## Dataset extract
┄┄┄┄┄┄
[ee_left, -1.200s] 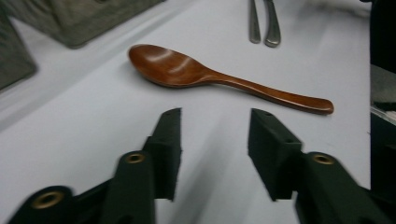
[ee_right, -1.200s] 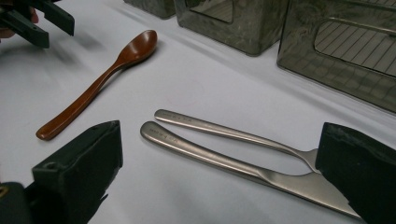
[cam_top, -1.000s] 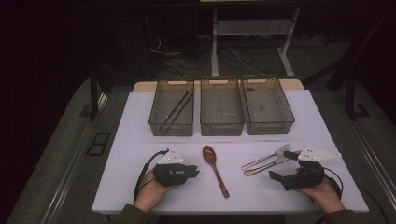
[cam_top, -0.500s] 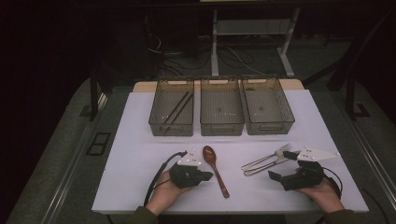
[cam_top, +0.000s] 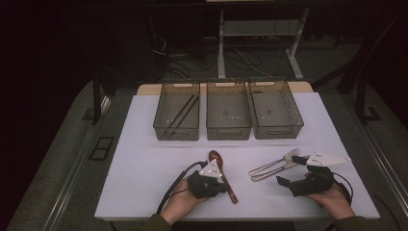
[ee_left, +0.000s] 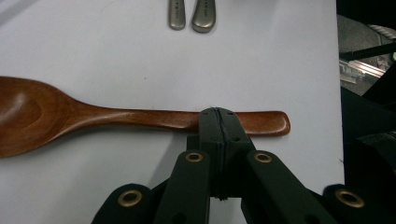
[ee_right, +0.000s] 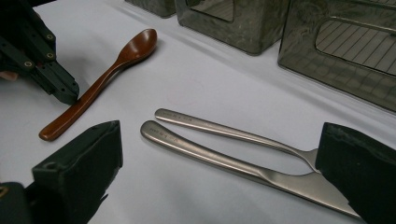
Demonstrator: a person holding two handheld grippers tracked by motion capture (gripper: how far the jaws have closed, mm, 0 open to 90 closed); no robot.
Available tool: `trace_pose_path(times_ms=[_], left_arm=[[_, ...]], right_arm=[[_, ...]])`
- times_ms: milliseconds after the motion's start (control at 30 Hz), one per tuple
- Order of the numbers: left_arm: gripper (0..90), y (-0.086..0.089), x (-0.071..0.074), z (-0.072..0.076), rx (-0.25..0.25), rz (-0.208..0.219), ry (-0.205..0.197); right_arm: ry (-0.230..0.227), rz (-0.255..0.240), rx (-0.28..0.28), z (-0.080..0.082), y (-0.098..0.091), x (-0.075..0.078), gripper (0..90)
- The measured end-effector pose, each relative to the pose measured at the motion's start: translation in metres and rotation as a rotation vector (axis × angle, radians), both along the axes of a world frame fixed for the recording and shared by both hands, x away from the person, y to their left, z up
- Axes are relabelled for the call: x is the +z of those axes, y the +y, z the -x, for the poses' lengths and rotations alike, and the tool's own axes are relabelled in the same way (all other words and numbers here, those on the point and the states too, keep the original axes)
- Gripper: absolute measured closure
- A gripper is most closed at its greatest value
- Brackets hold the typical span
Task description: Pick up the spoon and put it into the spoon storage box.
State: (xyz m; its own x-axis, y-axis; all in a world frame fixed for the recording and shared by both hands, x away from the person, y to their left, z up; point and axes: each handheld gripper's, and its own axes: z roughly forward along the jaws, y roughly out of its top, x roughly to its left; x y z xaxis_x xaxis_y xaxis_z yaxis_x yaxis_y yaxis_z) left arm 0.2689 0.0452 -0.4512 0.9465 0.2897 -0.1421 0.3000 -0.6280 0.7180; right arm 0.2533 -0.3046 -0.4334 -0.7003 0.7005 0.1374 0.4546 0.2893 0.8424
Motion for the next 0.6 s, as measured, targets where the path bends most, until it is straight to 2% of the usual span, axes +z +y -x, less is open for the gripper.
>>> trace_pose_path(times_ms=[600], left_arm=[[88.7,-0.03,-0.002,-0.018,0.011,0.007,-0.021]], right_arm=[[-0.003,-0.004,0.001,0.0,-0.001,0.0,0.3]])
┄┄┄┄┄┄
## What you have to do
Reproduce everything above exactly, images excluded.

## Response below
[ee_left, -1.200s] 
[ee_right, -1.200s] 
[cam_top, -1.000s] 
[cam_top, -0.500s] 
[cam_top, +0.000s] 
[ee_left, +0.000s] 
[ee_right, +0.000s] 
Demonstrator: a person holding two handheld grippers tracked by motion capture (gripper: how far the jaws have closed, mm, 0 open to 90 closed); no robot.
Available tool: `trace_pose_path(times_ms=[_], left_arm=[[_, ...]], right_arm=[[_, ...]])`
- times_ms: milliseconds after the motion's start (control at 30 Hz), one per tuple
- Order of the numbers: left_arm: gripper (0..90), y (-0.086..0.089), x (-0.071..0.074), z (-0.072..0.076), rx (-0.25..0.25), rz (-0.208..0.219), ry (-0.205..0.197); right_arm: ry (-0.230..0.227), rz (-0.255..0.240), rx (-0.28..0.28), z (-0.080..0.082), y (-0.098..0.091), x (-0.075..0.078), gripper (0..90)
- The measured end-effector pose, each relative to the pose measured at the motion's start: translation in metres and rotation as a rotation vector (axis × angle, radians), both along the axes of a world frame fixed for the recording and shared by both hands, x away from the person, y to their left, z up
- Axes are relabelled for the call: x is the +z of those axes, y the +y, z the -x, for the poses' lengths and rotations alike, and the tool's own axes are relabelled in the same way (all other words and numbers here, those on the point and the states too, keep the original axes)
- Gripper: absolute measured closure
- A gripper is most closed at its greatest value
- Brackets hold the typical span
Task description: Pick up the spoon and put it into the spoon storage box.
State: (xyz m; its own x-axis, y-axis; all in a world frame fixed for the recording and shared by both hands, x away from the person, y to their left, z up; point and axes: each handheld gripper's, and its own axes: z roughly forward along the jaws, y roughly out of its top, x roughly to its left; x y z xaxis_x xaxis_y xaxis_z yaxis_x yaxis_y yaxis_z) left arm 0.2689 0.0452 -0.4512 0.9465 0.2897 -0.1421 0.3000 -0.6280 0.7180; right arm 0.2533 -0.3046 -0.4334 -0.7003 0.7005 0.1374 0.4546 0.2893 0.8424
Motion for the next 0.6 s, as measured, targets where the path bends most, until it is straight to 2% of the usual span, axes +z +y -x, less is open for the gripper.
>>> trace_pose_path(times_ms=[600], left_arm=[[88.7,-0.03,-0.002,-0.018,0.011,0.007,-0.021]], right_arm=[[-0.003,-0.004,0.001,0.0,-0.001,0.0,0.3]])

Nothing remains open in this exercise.